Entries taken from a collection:
- - - - -

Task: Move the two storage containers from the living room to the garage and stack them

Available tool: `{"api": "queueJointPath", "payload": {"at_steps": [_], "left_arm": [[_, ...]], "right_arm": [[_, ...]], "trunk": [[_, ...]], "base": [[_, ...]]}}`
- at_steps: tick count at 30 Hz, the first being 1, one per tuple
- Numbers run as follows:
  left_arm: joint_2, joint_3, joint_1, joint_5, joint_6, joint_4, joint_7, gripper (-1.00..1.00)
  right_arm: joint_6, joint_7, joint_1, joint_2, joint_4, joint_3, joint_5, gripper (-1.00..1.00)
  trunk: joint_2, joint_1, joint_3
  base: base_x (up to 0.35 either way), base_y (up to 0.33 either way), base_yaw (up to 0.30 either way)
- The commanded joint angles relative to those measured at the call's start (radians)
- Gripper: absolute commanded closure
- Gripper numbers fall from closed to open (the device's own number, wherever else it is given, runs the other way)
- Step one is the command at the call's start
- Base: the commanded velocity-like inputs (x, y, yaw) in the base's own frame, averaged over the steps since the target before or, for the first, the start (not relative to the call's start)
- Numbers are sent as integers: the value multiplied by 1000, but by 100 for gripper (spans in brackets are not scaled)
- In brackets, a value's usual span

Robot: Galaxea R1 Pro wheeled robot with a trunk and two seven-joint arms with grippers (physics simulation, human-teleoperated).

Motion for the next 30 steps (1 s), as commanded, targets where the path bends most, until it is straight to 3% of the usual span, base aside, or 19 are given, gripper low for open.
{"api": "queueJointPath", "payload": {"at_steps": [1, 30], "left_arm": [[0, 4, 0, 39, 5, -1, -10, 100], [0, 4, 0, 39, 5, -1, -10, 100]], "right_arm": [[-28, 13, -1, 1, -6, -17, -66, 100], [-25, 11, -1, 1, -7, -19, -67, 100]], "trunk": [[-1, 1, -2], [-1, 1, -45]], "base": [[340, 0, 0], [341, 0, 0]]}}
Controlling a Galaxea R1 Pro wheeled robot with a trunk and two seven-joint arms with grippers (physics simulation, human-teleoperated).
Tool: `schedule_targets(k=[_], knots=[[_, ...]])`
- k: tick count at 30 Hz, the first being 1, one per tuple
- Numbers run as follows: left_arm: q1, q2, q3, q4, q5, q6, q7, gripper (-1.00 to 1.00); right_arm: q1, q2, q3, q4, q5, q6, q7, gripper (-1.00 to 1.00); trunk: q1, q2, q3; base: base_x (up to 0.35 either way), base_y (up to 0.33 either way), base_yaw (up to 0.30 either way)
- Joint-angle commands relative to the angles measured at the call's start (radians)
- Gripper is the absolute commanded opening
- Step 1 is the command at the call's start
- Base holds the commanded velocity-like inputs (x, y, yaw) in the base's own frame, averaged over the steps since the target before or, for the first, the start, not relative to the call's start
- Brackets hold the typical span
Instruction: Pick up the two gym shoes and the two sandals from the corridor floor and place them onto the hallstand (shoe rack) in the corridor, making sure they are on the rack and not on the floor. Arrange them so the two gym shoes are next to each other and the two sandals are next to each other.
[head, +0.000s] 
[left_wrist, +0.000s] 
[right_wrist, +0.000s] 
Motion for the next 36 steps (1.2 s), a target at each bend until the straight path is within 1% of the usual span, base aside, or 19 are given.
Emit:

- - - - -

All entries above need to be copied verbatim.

SOLUTION FOR THIS EXERCISE >>
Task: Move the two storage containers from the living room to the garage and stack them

Available tool: `{"api": "queueJointPath", "payload": {"at_steps": [_], "left_arm": [[_, ...]], "right_arm": [[_, ...]], "trunk": [[_, ...]], "base": [[_, ...]]}}`
- at_steps: tick count at 30 Hz, the first being 1, one per tuple
- Numbers run as follows:
  left_arm: joint_2, joint_3, joint_1, joint_5, joint_6, joint_4, joint_7, gripper (-1.00..1.00)
  right_arm: joint_6, joint_7, joint_1, joint_2, joint_4, joint_3, joint_5, gripper (-1.00..1.00)
  trunk: joint_2, joint_1, joint_3
  base: base_x (up to 0.35 either way), base_y (up to 0.33 either way), base_yaw (up to 0.30 either way)
- The commanded joint angles relative to those measured at the call's start (radians)
- Gripper: absolute commanded closure
- Gripper numbers fall from closed to open (the device's own number, wherever else it is given, runs the other way)
- Step one is the command at the call's start
- Base: the commanded velocity-like inputs (x, y, yaw) in the base's own frame, averaged over the steps since the target before or, for the first, the start (not relative to the call's start)
- Numbers are sent as integers: the value multiplied by 1000, but by 100 for gripper (spans in brackets are not scaled)
- In brackets, a value's usual span

Robot: Galaxea R1 Pro wheeled robot with a trunk and two seven-joint arms with grippers (physics simulation, human-teleoperated).

Motion for the next 30 steps (1 s), as commanded, targets where the path bends most, until it is straight to 3% of the usual span, base aside, or 19 are given, gripper low for open.
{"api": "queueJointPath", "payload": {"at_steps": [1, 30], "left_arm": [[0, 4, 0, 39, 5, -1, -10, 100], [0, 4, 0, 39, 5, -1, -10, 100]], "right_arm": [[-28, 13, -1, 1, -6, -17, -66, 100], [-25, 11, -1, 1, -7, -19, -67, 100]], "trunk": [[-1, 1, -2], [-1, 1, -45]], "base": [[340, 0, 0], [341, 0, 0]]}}
Controlling a Galaxea R1 Pro wheeled robot with a trunk and two seven-joint arms with grippers (physics simulation, human-teleoperated).
Tool: `schedule_targets(k=[_], knots=[[_, ...]])`
- k: tick count at 30 Hz, the first being 1, one per tuple
- Numbers run as follows: left_arm: q1, q2, q3, q4, q5, q6, q7, gripper (-1.00 to 1.00); right_arm: q1, q2, q3, q4, q5, q6, q7, gripper (-1.00 to 1.00); trunk: q1, q2, q3; base: base_x (up to 0.35 either way), base_y (up to 0.33 either way), base_yaw (up to 0.30 either way)
- Joint-angle commands relative to the angles measured at the call's start (radians)
- Gripper is the absolute commanded opening
- Step 1 is the command at the call's start
- Base holds the commanded velocity-like inputs (x, y, yaw) in the base's own frame, averaged over the steps since the target before or, for the first, the start, not relative to the call's start
- Brackets hold the typical span
Instruction: Pick up the two gym shoes and the two sandals from the corridor floor and place them onto the hallstand (shoe rack) in the corridor, making sure they are on the rack and not on the floor. Arrange them so the two gym shoes are next to each other and the two sandals are next to each other.
[head, +0.000s] 
[left_wrist, +0.000s] 
[right_wrist, +0.000s] 
Motion for the next 36 steps (1.2 s), a target at each bend until the straight path is within 1% of the usual span, base aside, or 19 are given.
Emit:

This exercise requires nothing more.